Aucun Algérien ne figure parmi les victimes des explosions survenues mardi à Beyrouth (Liban), a annoncé le Ministère des Affaires Etrangères.

Beyrouth sous le choc

Par : Abdelkader BOUALEM

Aucun Algérien ne figure parmi les victimes des explosions survenues mardi à Beyrouth (Liban), a annoncé le Ministère des Affaires Etrangères.

Le Porte-parole du Ministère des Affaires Etrangères, Abdelaziz Cherif, a indiqué, dans ce cadre, que « selon les informations en notre possession à cette heure (mardi soir), aucun ressortissant Algérien ne figure parmi les victimes des explosions survenues le 4 août au port de Beyrouth », faisant état d’un ressortissant Algérien légèrement blessé.

Et d’ajouter « nous avons des informations, non encore confirmées à notre ambassade à Beyrouth par les services sanitaires Libanais, concernant un autre ressortissant Algérien qui se trouverait dans un des hôpitaux de Beyrouth ».

« Mobilisée, notre ambassade est en contact permanent avec les membres de notre communauté pour toute demande d’aide en cette conjoncture difficile qui vit le Liban frère », a conclu le même responsable.

Les puissantes explosions qui ont secoué mardi le port de Beyrouth ont fait 73 morts et 3.700 blessés, selon un nouveau bilan fourni à la presse par un responsable du Ministère de la Santé.

Ce bilan est toutefois provisoire, selon le Directeur Général du Ministère, Fadi Sanan. Plus tôt le Ministre de la Santé, Hamad Hassan, avait assuré que les hôpitaux de la capitale étaient saturés par l’afflux des blessés.

Réuni d’urgence, le Conseil Supérieur de la Défense a déclaré que les déflagrations étaient dues à l’explosion de 2.750 tonnes de nitrate d’ammonium dans le port. L’ammonium entre dans la composition de certains engrais mais aussi d’explosifs.

Vers 18H00 locales, (15H00 GMT), une première explosion est entendue à Beyrouth, suivie d’une autre très puissante qui a provoqué un gigantesque champignon dans le ciel. Les immeubles ont tremblé et les vitres ont été brisées à des kilomètres à la ronde. Le souffle a été ressenti jusqu’à l’île de Chypre à environ 200 km de là.

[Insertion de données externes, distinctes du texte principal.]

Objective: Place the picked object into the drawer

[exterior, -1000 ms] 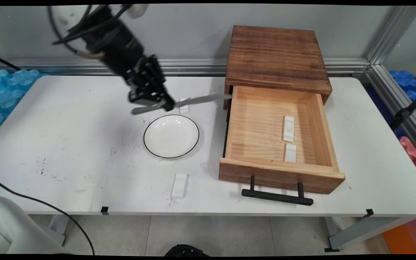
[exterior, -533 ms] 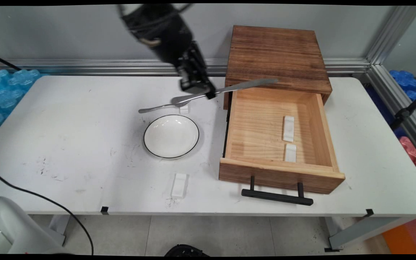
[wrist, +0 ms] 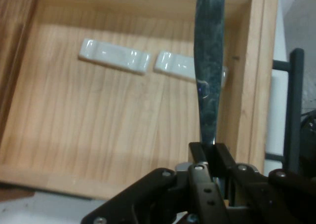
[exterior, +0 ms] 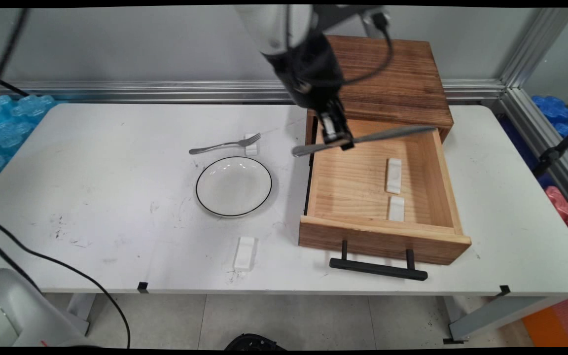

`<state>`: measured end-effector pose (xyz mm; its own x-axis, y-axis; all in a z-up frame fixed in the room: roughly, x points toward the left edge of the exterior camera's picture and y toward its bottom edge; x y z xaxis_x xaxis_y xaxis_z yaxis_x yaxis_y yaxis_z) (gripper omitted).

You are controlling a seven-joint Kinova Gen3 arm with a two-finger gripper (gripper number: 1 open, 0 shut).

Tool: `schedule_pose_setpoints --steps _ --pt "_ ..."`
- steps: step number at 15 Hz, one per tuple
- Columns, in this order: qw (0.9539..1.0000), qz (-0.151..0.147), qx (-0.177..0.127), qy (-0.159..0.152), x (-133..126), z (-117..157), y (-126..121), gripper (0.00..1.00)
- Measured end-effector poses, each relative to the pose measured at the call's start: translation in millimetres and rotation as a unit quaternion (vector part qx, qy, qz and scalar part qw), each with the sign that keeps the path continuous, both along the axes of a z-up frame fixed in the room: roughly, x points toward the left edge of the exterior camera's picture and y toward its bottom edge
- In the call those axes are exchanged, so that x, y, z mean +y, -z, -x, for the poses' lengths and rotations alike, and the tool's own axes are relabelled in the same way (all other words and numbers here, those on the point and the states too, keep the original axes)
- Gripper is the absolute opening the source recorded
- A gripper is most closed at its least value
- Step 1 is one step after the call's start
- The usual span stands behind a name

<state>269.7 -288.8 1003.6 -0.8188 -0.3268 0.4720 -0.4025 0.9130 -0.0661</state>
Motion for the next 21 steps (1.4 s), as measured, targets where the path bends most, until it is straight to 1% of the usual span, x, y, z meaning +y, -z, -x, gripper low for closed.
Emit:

L’ONU au Liban a affirmé que des Casques bleus avaient été grièvement blessés à bord d’un navire endommagé par les explosions.

Les deux déflagrations qui ont dévasté partiellement la capitale Libanaise mardi seraient liées à l’explosion d’environ 2 750 tonnes de cette substance chimique.

Le nitrate d’ammonium revêt la forme d’un sel blanc inodore. Il est principalement utilisé comme composant des engrais agricoles azotés appelés ammonitrates. Le nitrate d’ammonium en lui-même n’est pas un combustible, mais un comburant, c’est-à-dire qu’il permet la combustion d’une autre substance en feu.

Cette caractéristique lui permet d’être aussi utilisé dans la constitution de certains explosifs, en étant mélangé par exemple au TNT (trinitrotoluène) ou à la pentrite, note la Société chimique de France. Ces explosifs sont utilisés dans le bâtiment, les mines et les carrières.

On ne sait pas pour l’instant ce qui a provoqué l’inflammation du produit chimique. « Il faut des circonstances extrêmes pour déclencher une explosion », affirme Gabriel da Silva, maître de conférences en génie chimique à l’université de Melbourne, au Guardian (en anglais). « C’est difficile de le brûler » ou détoner, confirme à l’AFP Jimmie Oxley, professeure Américaine de chimie ayant travaillé sur la combustion du nitrate d’ammonium.